AI 4 Ed

ai
education
Author

Mark Betnel

Published

May 22, 2024

There’s a gold rush underway right now in educational technology. Everyone is trying to cash in on generative AI to “democratize education”, to offer the ultimate “personalized, infinitely patient tutors”, and to “free educators to do the most important part of the job, interact with students”.

There are so many questions begged there that I really don’t know where to start.

I’ve been getting a lot from Dan Meyer’s takes on generative AI for math teaching and on Jane Rosenzweig’s thoughts about generative AI and writing. Rosenzweig points out that friction is actually what you need, “I don’t assign summary and analysis because I need the output. I assgin these steps because I want to help my students think through complex ideas and grapple with them.”

Along with all these ed-tech launches and promotion, there’s also a lot of learning materials being put out there for teachers – to help them understand AI and how to use it in their classes. There’s some good stuff in these. They do walk teachers through prompt writing and refinement, they talk realistically about capabilities and limitations, and they dutifully point out issues with “hallucinations, bias, and privacy” (though they never quite say what they mean by those.)

Students don’t particularly care about privacy, and hallucinations are (possibly) a temporary issue. Bias is probably here to stay, but it’s not an issue that stops most people from using a tool, and it certainly doesn’t stop students.

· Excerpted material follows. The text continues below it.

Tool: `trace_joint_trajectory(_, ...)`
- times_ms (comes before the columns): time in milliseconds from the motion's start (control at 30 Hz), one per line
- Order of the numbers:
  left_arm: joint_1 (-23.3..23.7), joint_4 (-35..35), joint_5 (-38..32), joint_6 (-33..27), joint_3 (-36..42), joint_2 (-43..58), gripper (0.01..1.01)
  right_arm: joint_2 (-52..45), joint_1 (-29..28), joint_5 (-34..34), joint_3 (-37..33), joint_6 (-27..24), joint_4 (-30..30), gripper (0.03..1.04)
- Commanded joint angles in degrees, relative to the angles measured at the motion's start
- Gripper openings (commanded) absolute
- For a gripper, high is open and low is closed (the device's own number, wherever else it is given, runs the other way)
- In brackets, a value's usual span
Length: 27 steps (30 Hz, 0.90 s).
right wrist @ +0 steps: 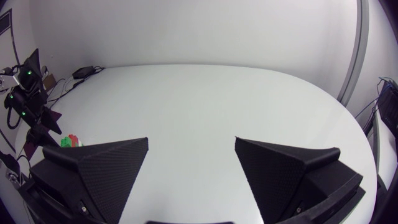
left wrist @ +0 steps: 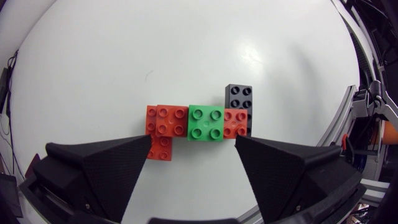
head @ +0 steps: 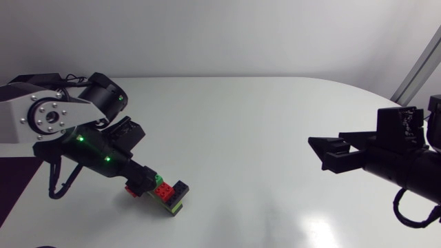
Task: Separate the duplo bricks
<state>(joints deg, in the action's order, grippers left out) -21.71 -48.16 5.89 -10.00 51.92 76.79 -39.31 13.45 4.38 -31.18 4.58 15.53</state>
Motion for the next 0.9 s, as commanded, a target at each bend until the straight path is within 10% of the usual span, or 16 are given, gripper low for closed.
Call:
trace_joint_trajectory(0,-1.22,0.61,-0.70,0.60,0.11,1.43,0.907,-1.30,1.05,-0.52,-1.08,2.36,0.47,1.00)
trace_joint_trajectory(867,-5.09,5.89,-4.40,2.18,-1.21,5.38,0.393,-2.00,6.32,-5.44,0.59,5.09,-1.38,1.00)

But these are not the most important issue with generative AI and education – the most important question, that the ed-tech promoters and the professional development purveyors seem intent on avoiding, is what Joy Buolamwini calls the “apprentice gap” Unmasking AI and what Rosenzweig is talking about when she points to the value of friction. Education is about the development of personal skills and knowledge. It’s about empowerment and freedom. And the motivation to achieve those usually comes through struggle. The real question, the one that remains even if all the current issues with bias, hallucination, and privacy are “fixed”, is how educators can continue to guide students toward empowerment and freedom when students are carrying a tool that removes all the moments of friction that would motivate them to build those skills and knowledge? How do they move from dependence to apprenticeship to expertise when the tools will just make every product for them?

The issues we need to grapple with are about whether there are any skills or knowledge that students really do need to have in their own heads, what those are, and how to build them both with and without these tools available. Any ed-tech product and any teacher PD that doesn’t wrestle with that issue is begging the most important question.